Required action -> After finding the line containing "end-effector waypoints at" below, please output that line and each following one through the line containing "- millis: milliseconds", exactly as written.

Entries taken from a collection ->
★ ★ ★ ★

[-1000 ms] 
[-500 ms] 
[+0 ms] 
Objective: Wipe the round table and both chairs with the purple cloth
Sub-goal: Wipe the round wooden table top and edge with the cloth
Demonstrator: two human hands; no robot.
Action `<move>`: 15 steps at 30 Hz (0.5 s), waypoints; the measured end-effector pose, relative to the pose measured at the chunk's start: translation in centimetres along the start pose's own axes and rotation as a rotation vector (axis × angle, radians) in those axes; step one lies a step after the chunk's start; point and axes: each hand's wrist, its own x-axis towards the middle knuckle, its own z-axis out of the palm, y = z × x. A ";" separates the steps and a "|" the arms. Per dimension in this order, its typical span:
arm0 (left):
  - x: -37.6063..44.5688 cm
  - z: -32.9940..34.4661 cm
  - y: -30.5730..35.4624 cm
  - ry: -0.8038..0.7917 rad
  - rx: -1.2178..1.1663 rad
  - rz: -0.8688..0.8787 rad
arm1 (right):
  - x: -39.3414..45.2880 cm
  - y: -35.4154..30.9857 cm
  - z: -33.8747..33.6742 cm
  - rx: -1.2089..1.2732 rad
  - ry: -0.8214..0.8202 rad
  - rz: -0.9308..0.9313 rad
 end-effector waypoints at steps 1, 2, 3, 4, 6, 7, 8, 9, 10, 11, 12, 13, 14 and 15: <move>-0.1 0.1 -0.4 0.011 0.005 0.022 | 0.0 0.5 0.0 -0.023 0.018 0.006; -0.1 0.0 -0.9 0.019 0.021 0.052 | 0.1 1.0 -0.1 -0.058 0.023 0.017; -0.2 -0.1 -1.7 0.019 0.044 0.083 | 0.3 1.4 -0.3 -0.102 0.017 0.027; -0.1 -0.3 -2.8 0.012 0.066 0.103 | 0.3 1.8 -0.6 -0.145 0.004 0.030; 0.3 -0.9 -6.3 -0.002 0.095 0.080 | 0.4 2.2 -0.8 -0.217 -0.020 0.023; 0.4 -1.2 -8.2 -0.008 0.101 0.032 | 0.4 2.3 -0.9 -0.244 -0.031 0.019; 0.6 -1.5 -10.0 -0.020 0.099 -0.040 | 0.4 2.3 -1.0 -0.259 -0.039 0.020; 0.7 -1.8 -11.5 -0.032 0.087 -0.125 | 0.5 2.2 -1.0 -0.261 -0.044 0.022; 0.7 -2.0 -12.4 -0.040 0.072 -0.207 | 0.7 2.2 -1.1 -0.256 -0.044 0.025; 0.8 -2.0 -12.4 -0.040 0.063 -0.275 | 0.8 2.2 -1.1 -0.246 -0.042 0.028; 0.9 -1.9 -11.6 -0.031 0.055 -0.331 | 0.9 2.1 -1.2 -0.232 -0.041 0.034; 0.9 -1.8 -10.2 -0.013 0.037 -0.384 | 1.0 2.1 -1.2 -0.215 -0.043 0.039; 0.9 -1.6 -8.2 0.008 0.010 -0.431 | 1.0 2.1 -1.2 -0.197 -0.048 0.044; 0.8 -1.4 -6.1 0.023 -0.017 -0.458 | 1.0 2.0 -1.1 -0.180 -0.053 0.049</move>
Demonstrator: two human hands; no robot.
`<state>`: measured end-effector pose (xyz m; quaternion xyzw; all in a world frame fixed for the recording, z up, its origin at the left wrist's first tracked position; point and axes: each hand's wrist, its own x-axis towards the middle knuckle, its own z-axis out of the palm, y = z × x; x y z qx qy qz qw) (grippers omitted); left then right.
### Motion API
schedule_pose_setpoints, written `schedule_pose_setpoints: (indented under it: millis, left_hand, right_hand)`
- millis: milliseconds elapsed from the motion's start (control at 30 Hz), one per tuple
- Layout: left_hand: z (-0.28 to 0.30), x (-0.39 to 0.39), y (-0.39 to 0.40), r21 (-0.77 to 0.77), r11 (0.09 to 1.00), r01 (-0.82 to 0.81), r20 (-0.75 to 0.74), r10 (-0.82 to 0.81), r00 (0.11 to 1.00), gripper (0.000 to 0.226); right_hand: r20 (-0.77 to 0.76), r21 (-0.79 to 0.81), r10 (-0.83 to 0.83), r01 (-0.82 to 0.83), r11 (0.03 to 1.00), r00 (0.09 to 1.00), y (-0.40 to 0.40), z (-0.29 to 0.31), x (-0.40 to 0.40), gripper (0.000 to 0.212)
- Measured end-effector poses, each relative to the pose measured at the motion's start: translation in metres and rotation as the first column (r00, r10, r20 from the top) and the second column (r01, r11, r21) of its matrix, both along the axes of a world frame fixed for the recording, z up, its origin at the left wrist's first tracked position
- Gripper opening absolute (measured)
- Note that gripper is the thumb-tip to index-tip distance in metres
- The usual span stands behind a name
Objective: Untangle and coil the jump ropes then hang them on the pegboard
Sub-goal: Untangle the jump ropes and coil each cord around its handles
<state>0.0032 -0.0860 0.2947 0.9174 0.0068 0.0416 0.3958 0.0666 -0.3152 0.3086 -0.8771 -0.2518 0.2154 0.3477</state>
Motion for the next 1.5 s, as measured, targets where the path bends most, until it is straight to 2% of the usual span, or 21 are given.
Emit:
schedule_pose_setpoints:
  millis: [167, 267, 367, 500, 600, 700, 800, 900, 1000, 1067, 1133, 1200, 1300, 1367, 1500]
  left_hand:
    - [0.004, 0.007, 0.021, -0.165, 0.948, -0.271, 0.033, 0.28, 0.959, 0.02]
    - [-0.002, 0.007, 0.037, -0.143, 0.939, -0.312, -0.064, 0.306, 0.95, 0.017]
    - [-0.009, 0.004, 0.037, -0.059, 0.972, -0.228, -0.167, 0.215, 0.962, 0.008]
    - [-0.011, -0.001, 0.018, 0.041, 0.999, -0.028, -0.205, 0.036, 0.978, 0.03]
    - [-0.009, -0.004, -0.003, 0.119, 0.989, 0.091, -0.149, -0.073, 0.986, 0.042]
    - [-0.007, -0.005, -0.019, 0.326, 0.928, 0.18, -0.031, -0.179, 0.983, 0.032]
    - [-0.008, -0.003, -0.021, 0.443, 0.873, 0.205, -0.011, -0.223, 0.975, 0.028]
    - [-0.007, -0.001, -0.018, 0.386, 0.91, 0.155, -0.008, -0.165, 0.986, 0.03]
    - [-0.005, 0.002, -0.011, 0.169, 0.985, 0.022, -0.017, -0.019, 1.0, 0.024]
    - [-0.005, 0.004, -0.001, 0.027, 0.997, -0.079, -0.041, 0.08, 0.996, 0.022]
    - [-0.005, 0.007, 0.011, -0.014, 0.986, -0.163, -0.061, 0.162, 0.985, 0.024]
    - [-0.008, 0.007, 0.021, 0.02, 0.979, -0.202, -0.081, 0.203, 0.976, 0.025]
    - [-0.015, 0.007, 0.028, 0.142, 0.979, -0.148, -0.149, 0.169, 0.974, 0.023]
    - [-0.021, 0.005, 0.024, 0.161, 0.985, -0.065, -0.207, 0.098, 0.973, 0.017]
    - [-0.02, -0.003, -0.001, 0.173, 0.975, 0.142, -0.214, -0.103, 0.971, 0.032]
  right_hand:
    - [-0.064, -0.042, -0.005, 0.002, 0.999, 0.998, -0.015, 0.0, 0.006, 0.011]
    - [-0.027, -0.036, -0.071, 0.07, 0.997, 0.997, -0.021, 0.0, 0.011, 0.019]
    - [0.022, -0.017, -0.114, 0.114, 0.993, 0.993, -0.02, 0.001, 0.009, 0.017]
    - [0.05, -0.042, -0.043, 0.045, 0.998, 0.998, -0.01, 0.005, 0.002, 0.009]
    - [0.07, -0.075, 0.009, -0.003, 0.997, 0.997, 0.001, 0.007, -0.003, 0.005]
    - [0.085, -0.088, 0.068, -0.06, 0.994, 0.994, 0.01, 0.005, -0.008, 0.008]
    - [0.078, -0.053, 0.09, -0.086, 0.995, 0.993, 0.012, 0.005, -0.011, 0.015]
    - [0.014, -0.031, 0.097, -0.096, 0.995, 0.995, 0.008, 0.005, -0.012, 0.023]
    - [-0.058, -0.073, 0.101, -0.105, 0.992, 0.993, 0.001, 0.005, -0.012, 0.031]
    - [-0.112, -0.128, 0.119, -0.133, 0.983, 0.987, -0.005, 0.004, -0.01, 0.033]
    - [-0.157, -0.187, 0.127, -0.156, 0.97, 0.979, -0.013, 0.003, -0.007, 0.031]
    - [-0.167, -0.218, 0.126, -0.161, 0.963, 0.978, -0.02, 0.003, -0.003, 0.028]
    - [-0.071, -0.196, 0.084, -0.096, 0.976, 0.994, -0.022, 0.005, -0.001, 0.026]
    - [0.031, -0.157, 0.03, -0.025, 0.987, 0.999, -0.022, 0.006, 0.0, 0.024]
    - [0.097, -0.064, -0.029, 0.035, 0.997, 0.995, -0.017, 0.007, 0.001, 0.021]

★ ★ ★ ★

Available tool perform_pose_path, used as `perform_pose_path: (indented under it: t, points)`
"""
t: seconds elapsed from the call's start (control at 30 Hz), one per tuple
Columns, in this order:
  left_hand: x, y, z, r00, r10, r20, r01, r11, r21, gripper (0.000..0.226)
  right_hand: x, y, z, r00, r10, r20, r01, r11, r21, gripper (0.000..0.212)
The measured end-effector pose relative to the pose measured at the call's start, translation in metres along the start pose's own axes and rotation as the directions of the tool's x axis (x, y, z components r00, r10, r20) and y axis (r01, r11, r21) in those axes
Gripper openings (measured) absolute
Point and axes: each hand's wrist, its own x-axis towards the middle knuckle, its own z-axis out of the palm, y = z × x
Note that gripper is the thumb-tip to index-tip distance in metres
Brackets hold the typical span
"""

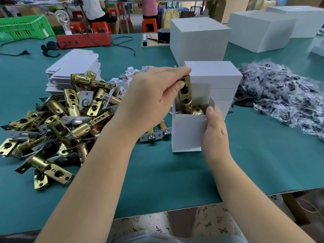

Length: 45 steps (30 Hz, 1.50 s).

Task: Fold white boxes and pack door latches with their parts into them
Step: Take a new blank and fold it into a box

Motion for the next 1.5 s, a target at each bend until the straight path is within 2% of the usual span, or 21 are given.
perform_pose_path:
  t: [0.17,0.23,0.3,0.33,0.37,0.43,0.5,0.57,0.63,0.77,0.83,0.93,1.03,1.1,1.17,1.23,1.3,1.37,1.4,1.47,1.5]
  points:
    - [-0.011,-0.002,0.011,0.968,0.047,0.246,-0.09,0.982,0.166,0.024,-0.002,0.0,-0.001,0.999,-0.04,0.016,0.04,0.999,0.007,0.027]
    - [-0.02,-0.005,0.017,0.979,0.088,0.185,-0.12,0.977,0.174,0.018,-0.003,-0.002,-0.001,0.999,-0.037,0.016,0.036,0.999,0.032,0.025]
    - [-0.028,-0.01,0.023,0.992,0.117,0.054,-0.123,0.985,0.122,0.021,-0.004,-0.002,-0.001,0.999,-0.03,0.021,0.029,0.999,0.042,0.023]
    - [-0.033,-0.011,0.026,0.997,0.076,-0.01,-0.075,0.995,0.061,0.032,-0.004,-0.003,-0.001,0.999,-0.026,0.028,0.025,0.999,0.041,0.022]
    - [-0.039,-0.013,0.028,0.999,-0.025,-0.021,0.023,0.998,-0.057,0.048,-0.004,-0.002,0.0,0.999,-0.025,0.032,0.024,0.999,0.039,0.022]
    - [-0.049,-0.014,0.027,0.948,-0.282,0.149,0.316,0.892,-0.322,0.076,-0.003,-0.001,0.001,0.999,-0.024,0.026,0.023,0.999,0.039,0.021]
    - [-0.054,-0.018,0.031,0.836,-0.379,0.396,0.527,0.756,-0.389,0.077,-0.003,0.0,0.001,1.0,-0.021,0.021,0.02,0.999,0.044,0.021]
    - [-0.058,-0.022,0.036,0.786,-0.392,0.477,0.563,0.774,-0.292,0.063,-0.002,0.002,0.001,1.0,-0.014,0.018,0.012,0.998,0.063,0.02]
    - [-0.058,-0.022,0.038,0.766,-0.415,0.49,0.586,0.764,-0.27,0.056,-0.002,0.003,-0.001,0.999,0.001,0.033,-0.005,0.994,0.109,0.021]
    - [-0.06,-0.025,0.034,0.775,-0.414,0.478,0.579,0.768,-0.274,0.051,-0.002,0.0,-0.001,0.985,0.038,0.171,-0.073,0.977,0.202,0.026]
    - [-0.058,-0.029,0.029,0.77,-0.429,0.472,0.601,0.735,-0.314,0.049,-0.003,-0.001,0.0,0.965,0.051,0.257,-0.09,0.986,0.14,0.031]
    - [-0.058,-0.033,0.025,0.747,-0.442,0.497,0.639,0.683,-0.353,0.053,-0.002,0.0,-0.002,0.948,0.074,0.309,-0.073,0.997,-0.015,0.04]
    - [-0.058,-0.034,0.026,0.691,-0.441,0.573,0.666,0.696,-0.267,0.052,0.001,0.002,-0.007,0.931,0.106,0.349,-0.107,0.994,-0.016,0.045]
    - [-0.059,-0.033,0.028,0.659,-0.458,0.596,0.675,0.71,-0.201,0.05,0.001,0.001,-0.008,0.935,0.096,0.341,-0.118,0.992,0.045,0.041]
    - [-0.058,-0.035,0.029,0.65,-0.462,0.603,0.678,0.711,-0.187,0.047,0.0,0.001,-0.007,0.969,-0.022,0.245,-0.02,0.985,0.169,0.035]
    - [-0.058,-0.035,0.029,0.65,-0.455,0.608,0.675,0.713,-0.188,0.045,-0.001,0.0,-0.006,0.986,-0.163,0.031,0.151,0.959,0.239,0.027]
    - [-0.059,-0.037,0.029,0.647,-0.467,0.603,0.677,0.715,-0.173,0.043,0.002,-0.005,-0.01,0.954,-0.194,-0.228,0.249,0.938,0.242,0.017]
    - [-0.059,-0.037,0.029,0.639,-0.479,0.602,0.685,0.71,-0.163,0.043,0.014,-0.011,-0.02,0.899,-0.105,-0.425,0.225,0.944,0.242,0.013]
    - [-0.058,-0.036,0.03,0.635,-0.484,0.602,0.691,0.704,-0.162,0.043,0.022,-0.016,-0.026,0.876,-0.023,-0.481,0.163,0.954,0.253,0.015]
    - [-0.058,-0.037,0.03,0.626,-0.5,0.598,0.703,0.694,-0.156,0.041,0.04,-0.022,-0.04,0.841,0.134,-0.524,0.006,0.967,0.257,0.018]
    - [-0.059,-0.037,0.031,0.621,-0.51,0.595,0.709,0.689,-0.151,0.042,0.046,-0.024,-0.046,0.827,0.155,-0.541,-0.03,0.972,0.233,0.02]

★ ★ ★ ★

Exercise output ->
 end-effector waypoints at steps 1, 2, 3, 4, 6, 7, 8, 9, 10, 11, 12, 13, 14 and 15: <move>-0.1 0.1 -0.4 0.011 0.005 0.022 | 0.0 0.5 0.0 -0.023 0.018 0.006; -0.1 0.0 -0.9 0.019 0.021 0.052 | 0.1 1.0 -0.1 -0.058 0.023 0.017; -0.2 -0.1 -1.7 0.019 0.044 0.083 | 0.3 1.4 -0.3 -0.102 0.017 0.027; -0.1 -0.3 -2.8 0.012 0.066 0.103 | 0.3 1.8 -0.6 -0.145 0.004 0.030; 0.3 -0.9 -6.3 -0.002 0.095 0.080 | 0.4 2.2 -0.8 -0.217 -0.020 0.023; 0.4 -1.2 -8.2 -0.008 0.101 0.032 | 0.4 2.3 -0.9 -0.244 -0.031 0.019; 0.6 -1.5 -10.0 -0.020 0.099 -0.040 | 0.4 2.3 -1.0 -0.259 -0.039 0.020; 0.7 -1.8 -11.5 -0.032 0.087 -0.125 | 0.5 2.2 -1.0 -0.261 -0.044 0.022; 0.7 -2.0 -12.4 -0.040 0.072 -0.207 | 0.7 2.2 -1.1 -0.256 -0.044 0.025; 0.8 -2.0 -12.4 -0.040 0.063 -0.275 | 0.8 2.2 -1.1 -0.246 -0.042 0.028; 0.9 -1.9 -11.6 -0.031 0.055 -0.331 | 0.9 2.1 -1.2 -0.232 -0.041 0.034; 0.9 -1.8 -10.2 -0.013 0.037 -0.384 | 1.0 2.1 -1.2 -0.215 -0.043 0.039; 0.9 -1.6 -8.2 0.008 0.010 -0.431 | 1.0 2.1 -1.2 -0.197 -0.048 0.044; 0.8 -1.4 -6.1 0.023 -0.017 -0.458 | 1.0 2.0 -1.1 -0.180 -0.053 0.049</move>
Demonstrator: two human hands; no robot.
`<state>`: measured end-effector pose (xyz m; quaternion xyzw; all in a world frame fixed for the recording, z up, its origin at the left wrist's first tracked position; point and axes: each hand's wrist, its own x-axis towards the middle knuckle, its own z-axis out of the palm, y = z × x; x y z qx qy qz qw) (grippers omitted); left then right.
### Motion API
schedule_pose_setpoints, written `schedule_pose_setpoints: (indented under it: millis, left_hand, right_hand)`
- millis: milliseconds elapsed from the motion's start (control at 30 Hz), one per tuple

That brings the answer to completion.